Plans, policy, and standards have no knowledge of the intimate—or the learner. They are lifeless conjurings from well-intended institutions applying standardized and corporate spirit to that which is decidedly non-corporate.’
Standardization Is A Process
Standardization is first a concept, then a strategy, then an effect. As it stands–in our language and in our rhythms and in our effects, and in seeking to communicate to those we serve as educators–standardization has not had the desired effect.
Worse, what it has communicated is a message of hands-off, industrialized academia that reads and feels like legalese. We’ve never fully progressed past the first stage of standardization; we’re stuck with it as a concept that looks like a strategy of blind buckshot.

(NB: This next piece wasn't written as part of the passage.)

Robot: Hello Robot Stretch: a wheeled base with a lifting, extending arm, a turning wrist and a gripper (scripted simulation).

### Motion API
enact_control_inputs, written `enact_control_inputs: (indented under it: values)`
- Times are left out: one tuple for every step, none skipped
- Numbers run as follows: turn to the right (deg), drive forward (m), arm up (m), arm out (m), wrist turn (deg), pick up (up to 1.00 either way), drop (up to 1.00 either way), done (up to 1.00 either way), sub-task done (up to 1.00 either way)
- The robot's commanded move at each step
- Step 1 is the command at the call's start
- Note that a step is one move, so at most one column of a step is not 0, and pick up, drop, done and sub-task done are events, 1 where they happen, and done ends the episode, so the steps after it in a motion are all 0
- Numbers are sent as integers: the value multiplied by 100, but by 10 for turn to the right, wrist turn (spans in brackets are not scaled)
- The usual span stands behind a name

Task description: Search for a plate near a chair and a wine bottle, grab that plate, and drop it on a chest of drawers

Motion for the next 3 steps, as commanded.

As for the effect? Through a focus on academic content, with the language patterns and phrasing of corporate planning and agency, and a disenfranchised ‘client set’ that has no idea what we’re doing or how we’re failing, standardization has dehumanized the one thing in the world that shouldn’t be–the growth of a human mind.
By all means, let’s standardize. Ask, ‘What kind of adult do we hope the child becomes?’, then work backward from that.
Let’s not ask what the child can do, but tends to do.
Let’s make sure the student can read and write–and wants to.
Let’s see that the student can think critically–then does.
But even reading and writing and thinking are only strategies for good living and good work; they lead to affection and compassion, which both can feed the desire to read more fervently and write more creatively and think more carefully.
Affection and curiosity mean everything, so let us begin our standardization there. Let us produce, like a widget, a student that asks the right question at the right time with courage that roars, a voice that sings, and an empathy that shows nuanced understanding for the people and world around them.
One whose behavior takes into account its own delicate interdependence with living and non-living things.
A student that finds contentment in the ongoing union of their own mind and subsequent behavior as the moments of their life unfold.